UPS automated shutdown failure
Back in August I setup fully automated shutdown of my server and NAS on power failure and the night before last we had a 2 hour power outage during which these systems failed to shutdown until the UPS reached its critical low battery state.
During post-mortem last night, I found this error in the logs:
Jul 18 01:04:32 ds9 upssched[28135]: Failed to connect to parent and failed to create parent: No such file or directory
The problem was that I had configured upssched.conf
to use a subdirectory in /var/run/nut
created and secured for the purpose:
# This sets the file name of the FIFO that will pass communications between
# processes to start and stop timers. This should be set to some path where
# normal users can't create the file, due to the possibility of symlinking
# and other evil.
PIPEFN /var/run/nut/upssched/upssched.pipe
LOCKFN /var/run/nut/upssched/upssched.lock
As /var/run
is a ram-disk, it is cleared whenever the system is rebooted so /var/run/nut/upssched
was missing (having not been re-created by a configuration management run since the last reboot). Puppet, out of the box, would have recreated it when it next ran (as it applies the configuration every 5 minutes), if I were using it but there would still be a race condition that exists between the box starting and Puppet fixing the configuration.

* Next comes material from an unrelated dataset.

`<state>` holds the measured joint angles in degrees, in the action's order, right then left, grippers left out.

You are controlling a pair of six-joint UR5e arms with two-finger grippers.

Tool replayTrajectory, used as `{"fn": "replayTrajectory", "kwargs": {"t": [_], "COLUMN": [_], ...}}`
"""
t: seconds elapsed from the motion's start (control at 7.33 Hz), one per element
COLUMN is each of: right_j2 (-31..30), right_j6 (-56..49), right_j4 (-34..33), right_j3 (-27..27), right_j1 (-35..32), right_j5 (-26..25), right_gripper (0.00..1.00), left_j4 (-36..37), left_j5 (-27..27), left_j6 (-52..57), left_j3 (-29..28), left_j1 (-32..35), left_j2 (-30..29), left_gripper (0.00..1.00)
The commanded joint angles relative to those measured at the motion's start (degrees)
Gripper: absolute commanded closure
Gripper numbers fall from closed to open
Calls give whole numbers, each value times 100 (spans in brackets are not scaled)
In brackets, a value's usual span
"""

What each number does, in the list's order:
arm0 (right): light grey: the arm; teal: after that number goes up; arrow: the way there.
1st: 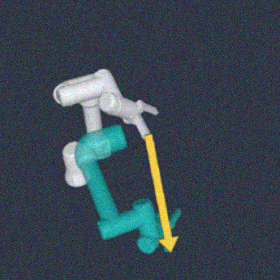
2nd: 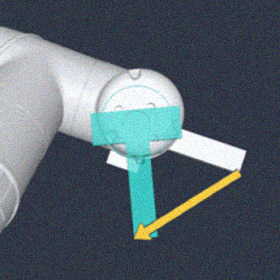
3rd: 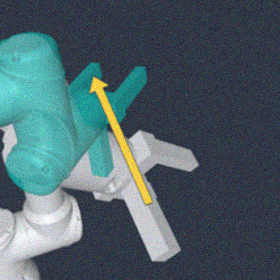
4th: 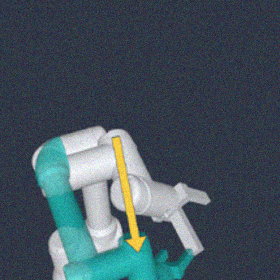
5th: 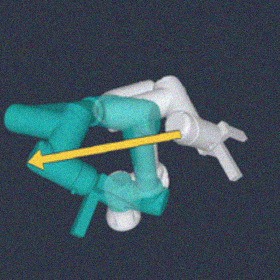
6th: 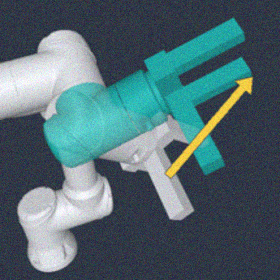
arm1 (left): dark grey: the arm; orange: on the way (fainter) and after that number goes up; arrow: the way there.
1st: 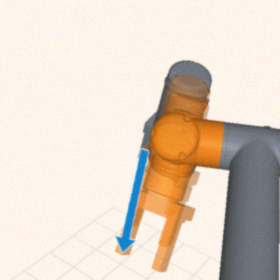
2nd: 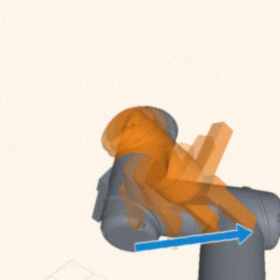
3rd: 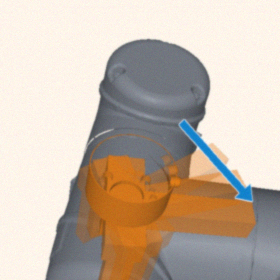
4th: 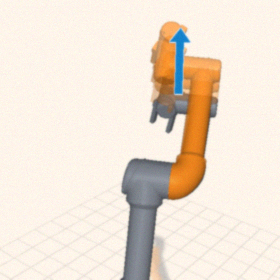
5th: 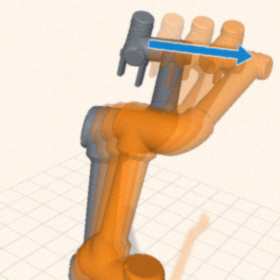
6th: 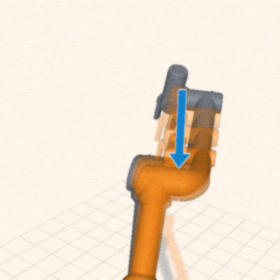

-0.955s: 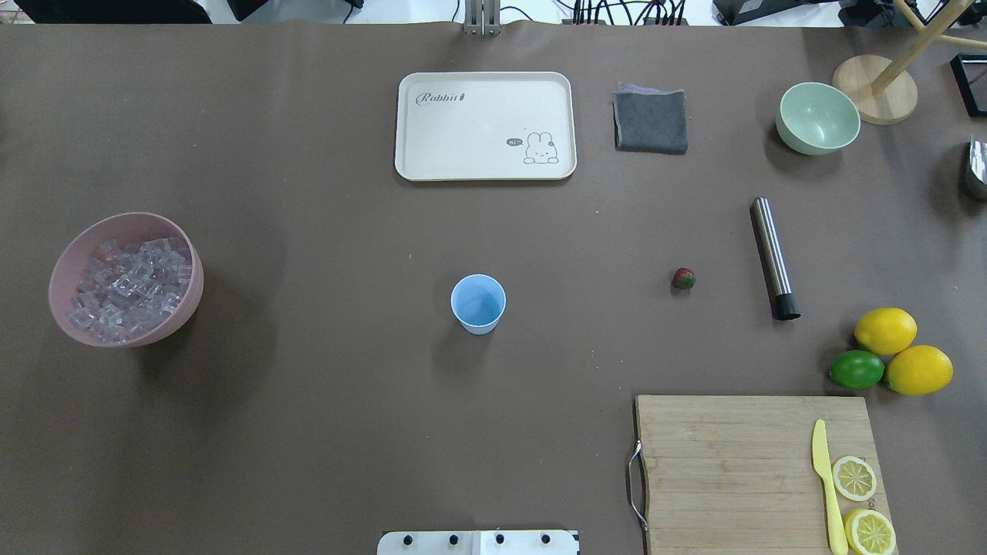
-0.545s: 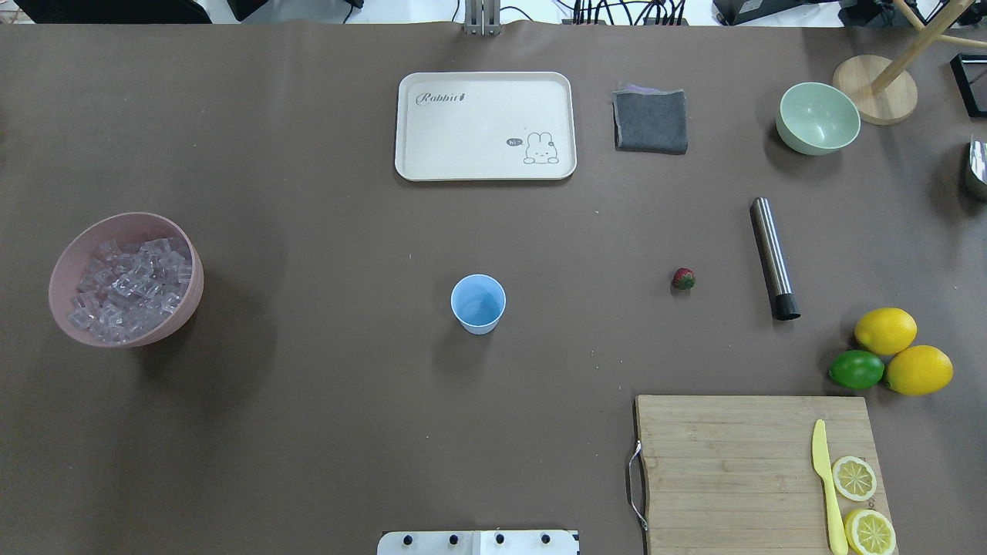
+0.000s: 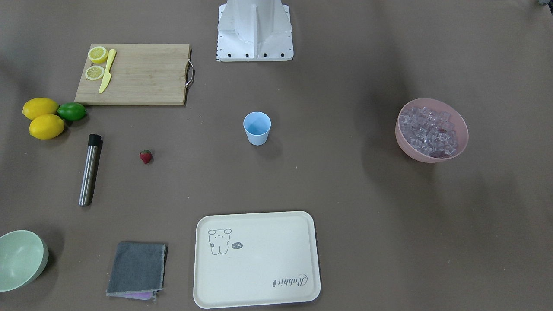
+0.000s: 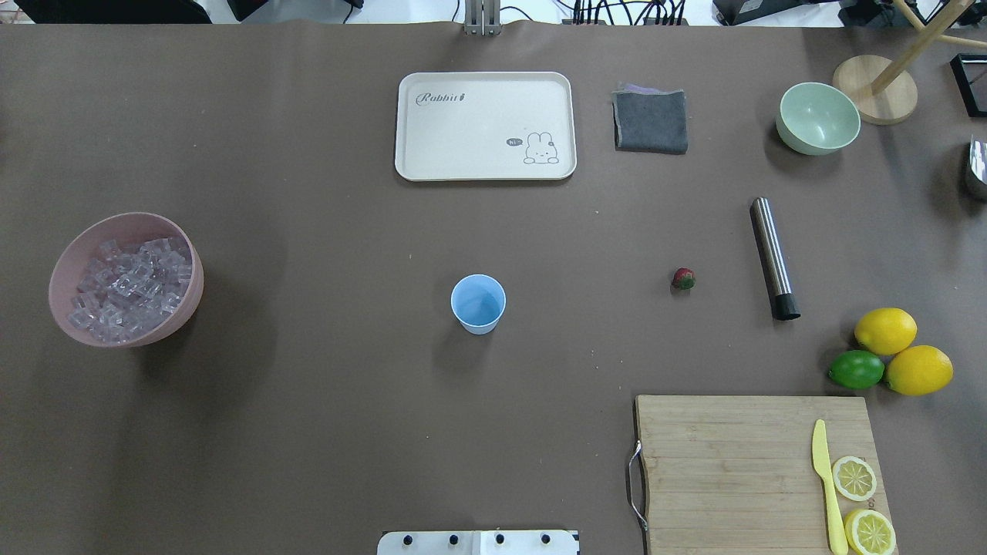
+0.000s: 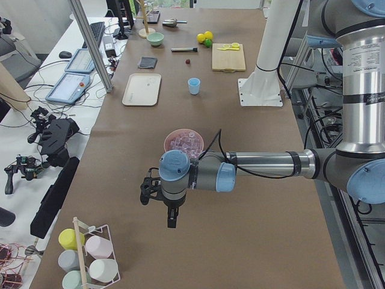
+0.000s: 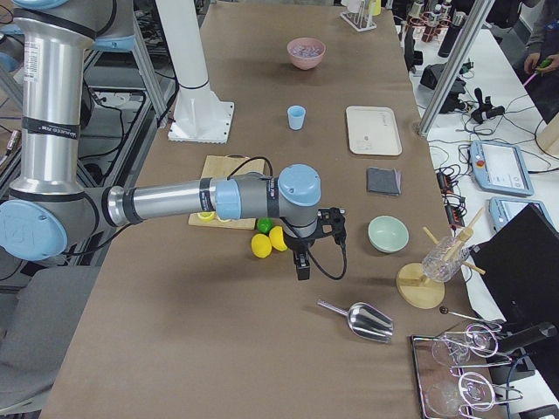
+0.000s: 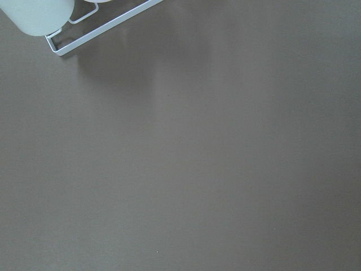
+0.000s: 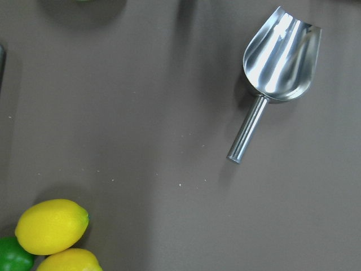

I tested the configuration, by turning off the power to the UPS manually, when I set this up initially but I did not test it after rebooting and without subsequently running the SaltStack configuration management tool that would have recreated the /var/run/nut/upssched
directory.
To correct this I moved the files to /var/run/nut
directly. When I looked on the live system, this directory is owned by user root
and group nut
with permissions 770
- assuming this is always the case, it would be no less secure than the dedicated subdirectory:
PIPEFN /var/run/nut/upssched.pipe
LOCKFN /var/run/nut/upssched.lock